報復と言ってますが、そこまで酷いことはしません。

 ユリウス王の言葉に俺はニヤリと笑ってしまう。

 先ほど、俺はピグマに殺されかけた。まだ魔法も知らない俺は、あの程度の魔法でだって死ぬかもしれなかった。だったら、ピグマへの処罰を他人に任せたくはない。


「それでしたら、ピグマへの処罰の決定権を求めます」


「……分かった。レイジ君にミハエルの護衛を頼もう。ピグマ男爵の牢へ連れて行こう。念のため、私も同行するが構わないね?」


「勿論です」


 こうして、俺はフェルと共にミハエルの護衛へと就けた。

 さて、ピグマへの報復の始まりだ……!



 城の地下。蠟燭の炎が簡易的に配置された道を、俺とフェル、ユリウス王に松明を持った一般兵士と進んでいる。ミハエルとマリアちゃんには、クリスティーナ王妃と待機してもらっている。マリアちゃんをピグマと再開させるのは可哀想だし、ミハエルはクリスティーナ王妃に呼び出されていた。鼻息を荒くしていたから、アレな話だろうけど……どうにか誤解を解いてほしい。

 牢は規則正しく配置されている。思っていたよりは牢の中が綺麗なのは捕虜を捕まえた時の配慮か何かだろう。


「こちらがピグマ男爵の牢となっております」


 案内をしていた兵士が動物園の豚の檻の前……ゲフンゲフン、ピグマの牢の前で止まる。ピグマは俺を見て怒りに満ちた表情でこちらを睨んでいたが、ユリウス王の前では大人しくしているだろう。


「さて、レイジ君。ピグマ男爵の処分だが、無論、処刑は出来ない。しかしそれ以外はどんな罰を科しても構わない」


 予想は出来ていたけど、殺すことは出来ないか。それは問題ではない。しかし、俺を狙ったことを後悔させるような処罰にして、ついでに俺の異世界の住居と金を解決させてもらおうか。


「ありがとうございます、ユリウス王。さて、ピグマ男爵? 貴方今の立場、理解できないほど愚かでは無いでしょう?」


「………………」


 だんまり……か。立場を理解して大人しくしているのか、それとも、罵倒でも考えているのか。別にコイツがどんな反応をしようが処罰は決まっている。


「俺からピグマ男爵への処罰は男爵としての地位、財産、領地、俺にそのまま譲ってもらいます」


「ブヒっ!? そ、そんなこと許されるわけがないブヒ!」


 流石に聞き流せないことに、ピグマが悲鳴を上げる。しかし、俺は断られても構わない。何故なら……


「それなら、ピグマ男爵のストーカー行為を世間に公表して、目撃証言や噂から事実にランクアップさせるだけです。無難に懲役数か月にしますけど、出てきた時、世間の目は厳しいと思いますけどね……?」


 こっちは、ピグマの貴族の地位をめちゃめちゃに出来る情報(ちから)がある。それに牢から出たところをフェルに殺してもらう。そうすれば、ユリウス王に頼んでその領地をいただくだけだ。


「ブヒッ!?そ、それは……」


「ピグマ男爵、私も前者をお勧めしよう。
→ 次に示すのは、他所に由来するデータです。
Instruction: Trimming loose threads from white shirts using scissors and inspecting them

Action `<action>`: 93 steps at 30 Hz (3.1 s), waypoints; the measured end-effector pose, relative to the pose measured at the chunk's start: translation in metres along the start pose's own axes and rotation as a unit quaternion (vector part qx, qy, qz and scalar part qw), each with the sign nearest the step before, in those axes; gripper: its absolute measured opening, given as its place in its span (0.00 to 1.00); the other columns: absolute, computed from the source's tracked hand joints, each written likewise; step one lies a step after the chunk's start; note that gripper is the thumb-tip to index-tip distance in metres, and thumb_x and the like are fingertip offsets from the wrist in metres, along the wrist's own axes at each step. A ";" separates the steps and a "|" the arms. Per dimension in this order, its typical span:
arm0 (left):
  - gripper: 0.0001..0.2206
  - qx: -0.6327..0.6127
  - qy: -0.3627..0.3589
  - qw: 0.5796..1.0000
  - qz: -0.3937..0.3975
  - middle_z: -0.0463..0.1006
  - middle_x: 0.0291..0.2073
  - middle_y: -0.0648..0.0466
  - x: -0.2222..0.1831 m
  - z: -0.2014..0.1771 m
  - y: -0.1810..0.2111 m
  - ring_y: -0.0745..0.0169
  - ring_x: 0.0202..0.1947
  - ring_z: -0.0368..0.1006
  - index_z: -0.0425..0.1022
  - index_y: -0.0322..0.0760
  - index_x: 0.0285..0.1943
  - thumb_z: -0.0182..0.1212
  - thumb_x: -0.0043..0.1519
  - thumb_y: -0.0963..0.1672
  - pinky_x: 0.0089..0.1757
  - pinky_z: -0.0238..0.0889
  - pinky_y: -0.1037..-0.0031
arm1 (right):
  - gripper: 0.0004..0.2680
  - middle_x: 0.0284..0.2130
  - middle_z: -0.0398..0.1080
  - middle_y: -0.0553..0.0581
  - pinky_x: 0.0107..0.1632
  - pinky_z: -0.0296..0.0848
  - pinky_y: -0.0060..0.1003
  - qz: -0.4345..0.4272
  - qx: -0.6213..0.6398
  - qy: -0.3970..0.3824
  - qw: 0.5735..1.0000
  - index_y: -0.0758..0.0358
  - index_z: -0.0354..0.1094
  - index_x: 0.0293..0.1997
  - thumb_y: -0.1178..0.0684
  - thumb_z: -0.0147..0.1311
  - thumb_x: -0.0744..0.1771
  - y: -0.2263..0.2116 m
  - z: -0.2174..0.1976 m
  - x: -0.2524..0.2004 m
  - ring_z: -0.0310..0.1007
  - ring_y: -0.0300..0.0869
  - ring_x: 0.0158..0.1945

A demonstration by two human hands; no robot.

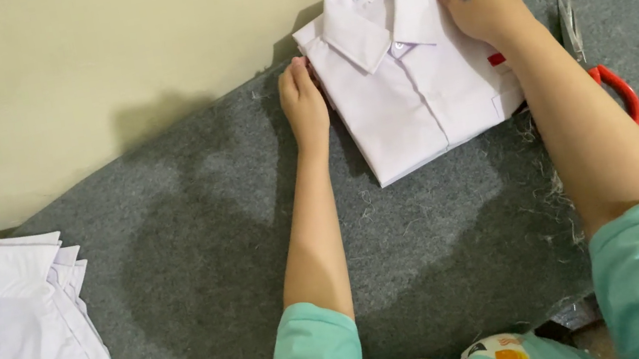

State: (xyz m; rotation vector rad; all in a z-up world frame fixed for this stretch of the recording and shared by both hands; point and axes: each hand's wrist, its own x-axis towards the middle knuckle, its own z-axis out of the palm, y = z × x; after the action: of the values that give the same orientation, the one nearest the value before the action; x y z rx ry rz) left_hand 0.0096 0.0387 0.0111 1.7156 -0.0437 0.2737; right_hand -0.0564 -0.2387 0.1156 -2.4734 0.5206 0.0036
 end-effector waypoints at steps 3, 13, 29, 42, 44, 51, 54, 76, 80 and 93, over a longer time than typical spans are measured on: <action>0.10 0.003 -0.018 1.000 0.013 0.82 0.38 0.52 -0.009 -0.004 0.027 0.60 0.39 0.78 0.77 0.36 0.48 0.58 0.66 0.46 0.43 0.72 0.69 | 0.14 0.50 0.61 0.65 0.49 0.68 0.57 -0.070 -0.024 0.089 0.993 0.68 0.69 0.52 0.44 0.48 0.75 0.003 0.010 0.016 0.66 0.58 0.50; 0.06 -0.022 0.021 1.000 0.003 0.81 0.36 0.53 0.001 0.007 -0.007 0.62 0.36 0.77 0.76 0.38 0.44 0.59 0.64 0.44 0.42 0.71 0.70 | 0.09 0.42 0.72 0.69 0.37 0.66 0.61 -0.039 -0.039 0.094 0.994 0.65 0.61 0.50 0.48 0.43 0.75 0.031 0.046 0.045 0.70 0.65 0.42; 0.05 0.000 -0.206 0.972 -0.116 0.73 0.32 0.61 0.059 -0.015 0.033 0.68 0.37 0.68 0.74 0.44 0.34 0.61 0.60 0.46 0.41 0.59 0.73 | 0.05 0.39 0.71 0.50 0.45 0.69 0.37 0.004 0.164 -0.094 0.982 0.58 0.71 0.43 0.54 0.50 0.73 -0.009 -0.019 0.041 0.66 0.39 0.41; 0.13 0.096 -0.062 0.992 0.051 0.73 0.45 0.41 0.059 0.013 -0.030 0.43 0.52 0.69 0.74 0.32 0.45 0.50 0.68 0.47 0.55 0.60 0.59 | 0.09 0.55 0.68 0.63 0.48 0.69 0.51 -0.078 0.070 -0.019 0.994 0.64 0.62 0.56 0.60 0.41 0.71 0.001 -0.019 0.041 0.68 0.53 0.54; 0.16 0.121 -0.061 0.984 0.113 0.71 0.51 0.42 0.027 0.004 0.031 0.44 0.57 0.67 0.71 0.32 0.52 0.49 0.69 0.49 0.58 0.59 0.58 | 0.11 0.60 0.64 0.65 0.53 0.63 0.56 -0.112 0.044 0.020 0.993 0.65 0.59 0.62 0.58 0.41 0.71 -0.020 -0.029 0.005 0.61 0.58 0.59; 0.30 0.294 -0.219 0.898 0.244 0.53 0.78 0.44 -0.095 0.029 0.088 0.35 0.80 0.39 0.53 0.40 0.80 0.53 0.71 0.52 0.66 0.41 0.30 | 0.21 0.77 0.46 0.60 0.67 0.43 0.77 -0.148 -0.147 -0.022 0.978 0.52 0.45 0.79 0.41 0.33 0.74 -0.048 0.018 -0.113 0.35 0.63 0.78; 0.25 0.354 -0.278 0.866 0.218 0.35 0.83 0.51 -0.113 0.029 0.072 0.44 0.82 0.26 0.46 0.49 0.84 0.40 0.76 0.50 0.70 0.24 0.37 | 0.22 0.80 0.35 0.54 0.73 0.34 0.70 -0.131 -0.142 -0.044 0.980 0.45 0.34 0.82 0.42 0.28 0.74 -0.028 0.033 -0.112 0.30 0.60 0.80; 0.34 0.387 -0.334 0.794 0.329 0.26 0.82 0.51 -0.206 -0.050 0.059 0.40 0.82 0.25 0.37 0.48 0.85 0.47 0.74 0.56 0.71 0.33 0.40 | 0.23 0.76 0.25 0.62 0.67 0.26 0.84 -0.156 -0.120 0.128 0.972 0.51 0.47 0.82 0.39 0.29 0.75 -0.020 0.057 -0.176 0.19 0.63 0.77; 0.35 0.394 -0.521 0.748 0.115 0.19 0.80 0.50 -0.213 -0.158 0.106 0.45 0.78 0.11 0.36 0.45 0.83 0.46 0.71 0.55 0.65 0.14 0.30 | 0.27 0.77 0.27 0.64 0.63 0.23 0.87 -0.176 -0.188 0.104 0.961 0.58 0.46 0.81 0.35 0.38 0.73 -0.044 0.109 -0.188 0.18 0.63 0.77; 0.37 0.478 0.101 0.864 -0.124 0.25 0.79 0.45 -0.242 -0.579 0.075 0.37 0.75 0.11 0.42 0.37 0.83 0.53 0.71 0.56 0.63 0.19 0.25 | 0.30 0.77 0.24 0.61 0.71 0.25 0.75 -0.537 -0.162 -0.089 0.823 0.66 0.39 0.80 0.31 0.31 0.73 -0.350 0.299 -0.364 0.21 0.50 0.80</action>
State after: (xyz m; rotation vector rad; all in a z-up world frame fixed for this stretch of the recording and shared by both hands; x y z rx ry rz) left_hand -0.3296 0.5618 0.1136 2.6356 0.5540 0.3030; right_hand -0.2293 0.3223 0.1130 -2.7011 -1.0720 -0.1356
王にあるまじき発言かもしれんが、貴様が犯した罪に相応しい罰だ」


 ユリウス王は俺の意見を後押ししてくれる。当たり前だろう、自分の息子と娘が危険に晒されて、怒らない親はいない。さらに細かい公表はされていないが、ユリウスやマリアちゃんと相席している男を撃ったという情報位は流れている。既に、世間の間では他国からの暗殺じゃないか、だの王国への反旗を翻す者が国内に居るのではないか、という噂が流れ始めている。

 俺もこんなに大事になるとは思ってなかった。


「こっちは殺されかけたんです……それくらい、こっちはアンタを恨んでんだよ !プラスで懲役1年付けてやる! 愚かな自分の単細胞な脳みそ呪ってろ!」


 ユリウス王の前にも関わらず、俺はピグマに怒鳴ってしまった。俺だって数時間前まで、どこにでも居るような普通の高校生だったんだ。読んできた主人公のように冷静でいられないし、怒らずに許したりは出来ない、だから報復する。手足のを奪われた俺のように、貴族としての手足を奪い取ってやる。

 俺の怒りを代弁するかのようにフェルが鉄柵を思いっきり蹴りつける。その大きな音に俺は我に返る。あれ?鉄柵歪んでる?


「ピギィィィィィィィィイイ!?」


「その鉄柵……ドラゴンでも傷つけれない特注品なんだが……」


「フ、フェル……?」


 フェルは俺の正面に立ち、腰を抜かしたピグマを見下ろした。ユリウス王は鉄柵の歪みに呆然としている、請求、俺に来ないよね……?


「レイジ様はとある事情で相当傷心しておられるのだ……! 貴様、これ以上、レイジ様の心労を増やしてみろ?」


 フェルが言葉を区切る。次の瞬間には魔力ではないどす黒い何かが、フェルの体は覆っていた


「その命、終わることも始まることも無いと思え……!」


「ブヒィ!? お、お譲りいたしますぅぅぅぅぅ!」


 フェルの言葉に、ピグマは失禁する。鼻を摘まめないのが辛い。フェルはピグマへの説得(きょうはく)を終えると、俺の車椅子の後ろへと戻る。

 何はともあれ、フェルの圧力にピグマが折れ、住居と金と異世界らしい生活が手に入ったのだった。